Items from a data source
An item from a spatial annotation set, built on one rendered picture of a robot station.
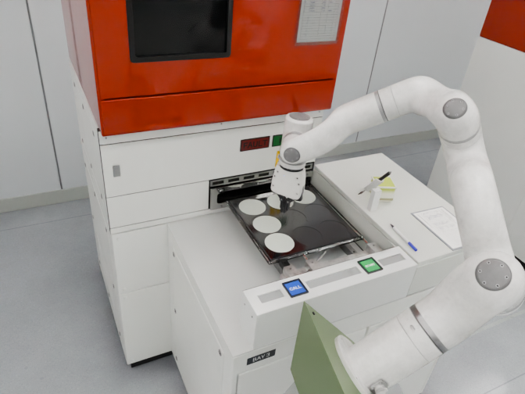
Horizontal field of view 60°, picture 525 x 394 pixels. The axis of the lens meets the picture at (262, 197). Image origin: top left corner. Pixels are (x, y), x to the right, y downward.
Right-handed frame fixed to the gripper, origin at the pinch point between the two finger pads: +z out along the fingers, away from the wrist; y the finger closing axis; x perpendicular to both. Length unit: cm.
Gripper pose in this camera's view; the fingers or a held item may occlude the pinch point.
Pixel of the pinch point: (284, 205)
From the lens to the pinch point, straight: 150.8
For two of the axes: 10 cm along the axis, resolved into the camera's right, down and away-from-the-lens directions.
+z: -1.1, 8.3, 5.4
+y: 8.9, 3.3, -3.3
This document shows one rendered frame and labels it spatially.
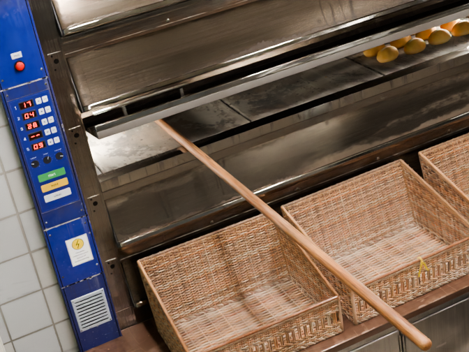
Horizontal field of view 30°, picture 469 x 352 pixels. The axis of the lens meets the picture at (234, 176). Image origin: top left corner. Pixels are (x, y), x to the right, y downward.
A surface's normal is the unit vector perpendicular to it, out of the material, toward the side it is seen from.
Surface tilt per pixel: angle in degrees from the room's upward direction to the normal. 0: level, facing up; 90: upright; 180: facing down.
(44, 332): 90
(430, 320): 91
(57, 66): 90
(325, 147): 70
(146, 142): 0
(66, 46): 90
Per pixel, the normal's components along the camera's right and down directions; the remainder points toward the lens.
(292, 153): 0.34, 0.04
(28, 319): 0.42, 0.36
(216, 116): -0.16, -0.87
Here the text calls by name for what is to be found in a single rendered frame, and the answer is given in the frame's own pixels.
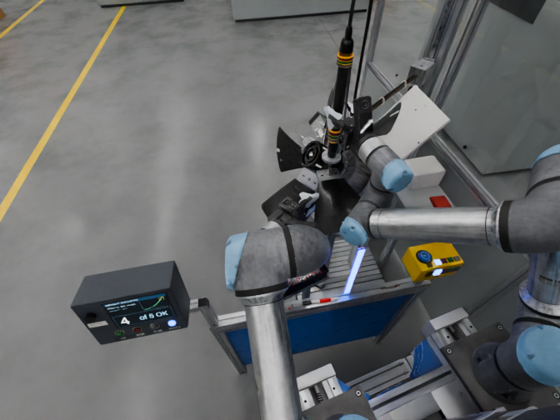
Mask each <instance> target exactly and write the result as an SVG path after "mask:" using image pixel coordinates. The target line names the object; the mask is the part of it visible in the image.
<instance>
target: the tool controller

TASK GOAL
Retype, exactly and only, the lines from the one containing "Here the text" through the end of the entries, both ends included, and omit all pictures.

REPLY TO THE TASK
Here the text calls by name for what is to be found in a single rendered frame, and the answer is given in the frame's own pixels.
Mask each <instance> target exactly and write the result as an SVG path after "mask:" using image pixel coordinates. The target line names the object; the mask is the part of it visible in the image.
<instance>
target: the tool controller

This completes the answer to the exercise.